Former railroad station in Detroit, Michigan

Michigan Central Station (MCS, also known as Michigan Central Depot) is the historic former main intercity passenger rail station in Detroit, Michigan. Built for the Michigan Central Railroad, it replaced the original depot in downtown Detroit, which had been shuttered after a major fire on December 26, 1913, forcing the still unfinished station into early service. Formally dedicated on January 4, 1914, the station remained open for business until January 6, 1988, when Amtrak service was relocated. The station building consisted of a train depot and a 230-foot (70 m) office tower with thirteen stories above two mezzanine levels. The tallest rail station in the world at the time of its construction, the Beaux-Arts style architecture was designed by architects who had previously worked on Grand Central Terminal in New York City.

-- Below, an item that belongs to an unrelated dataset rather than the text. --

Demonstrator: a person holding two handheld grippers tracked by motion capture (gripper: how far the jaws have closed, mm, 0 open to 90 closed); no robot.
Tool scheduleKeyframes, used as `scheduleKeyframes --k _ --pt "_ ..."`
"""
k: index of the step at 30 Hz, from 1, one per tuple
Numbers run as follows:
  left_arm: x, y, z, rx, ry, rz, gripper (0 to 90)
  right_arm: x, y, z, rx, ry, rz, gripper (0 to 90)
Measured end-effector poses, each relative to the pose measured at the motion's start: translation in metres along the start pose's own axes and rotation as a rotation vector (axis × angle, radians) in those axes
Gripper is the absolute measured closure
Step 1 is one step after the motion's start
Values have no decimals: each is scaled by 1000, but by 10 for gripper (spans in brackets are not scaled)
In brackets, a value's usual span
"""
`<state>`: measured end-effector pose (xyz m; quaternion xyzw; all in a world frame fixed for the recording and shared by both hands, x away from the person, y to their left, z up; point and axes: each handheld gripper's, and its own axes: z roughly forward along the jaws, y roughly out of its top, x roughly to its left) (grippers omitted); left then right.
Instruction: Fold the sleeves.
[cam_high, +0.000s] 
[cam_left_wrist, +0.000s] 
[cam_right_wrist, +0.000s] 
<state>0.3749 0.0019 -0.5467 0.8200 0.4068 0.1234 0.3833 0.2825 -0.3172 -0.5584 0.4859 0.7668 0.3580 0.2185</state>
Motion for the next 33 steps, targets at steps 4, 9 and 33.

The building is in the Corktown district of Detroit near the Ambassador Bridge, approximately 3/4 mi southwest of downtown Detroit. It is located behind Roosevelt Park, and the Roosevelt Warehouse is adjacent to the east, with a tunnel connection to the MCS. The city's Roosevelt Park serves as a grand entryway to the station. To the southeast is the Bagley Mobility Hub and the Southwest Greenway, which connects to the Ralph C. Wilson, Jr. Centennial Park on the Detroit Riverfront. It was added to the National Register of Historic Places in 1975.

Images of the building's deterioration remain a premier example of ruins photography. Its derelict state became symbolic of Detroit's decline from a once-prosperous city.

Various parties started negotiating renovation plans in 2011, and in May 2018, Ford Motor Company purchased the building for $90 million for redevelopment into a mixed use facility as cornerstone of the company's new Corktown campus. After years of extensive exterior and interior renovation, exceeding $900 million, the station reopened on June 6, 2024. The restored station was hailed by a rail industry publication as "...a stunning example of what can be accomplished with historical vision, ample financing, and advanced construction and restoration technology."

==History==
===As an active station===
The building began operating as Detroit's main passenger depot in 1913 after the older Michigan Central Station burned on December 26, 1913. It was owned and operated by Michigan Central Railroad and was planned as part of a large project that included the Michigan Central Railway Tunnel below the Detroit River for freight and passengers. The former station's location on a spur line was inconvenient for the high volume of passengers it served. The new station placed passenger service on the main line.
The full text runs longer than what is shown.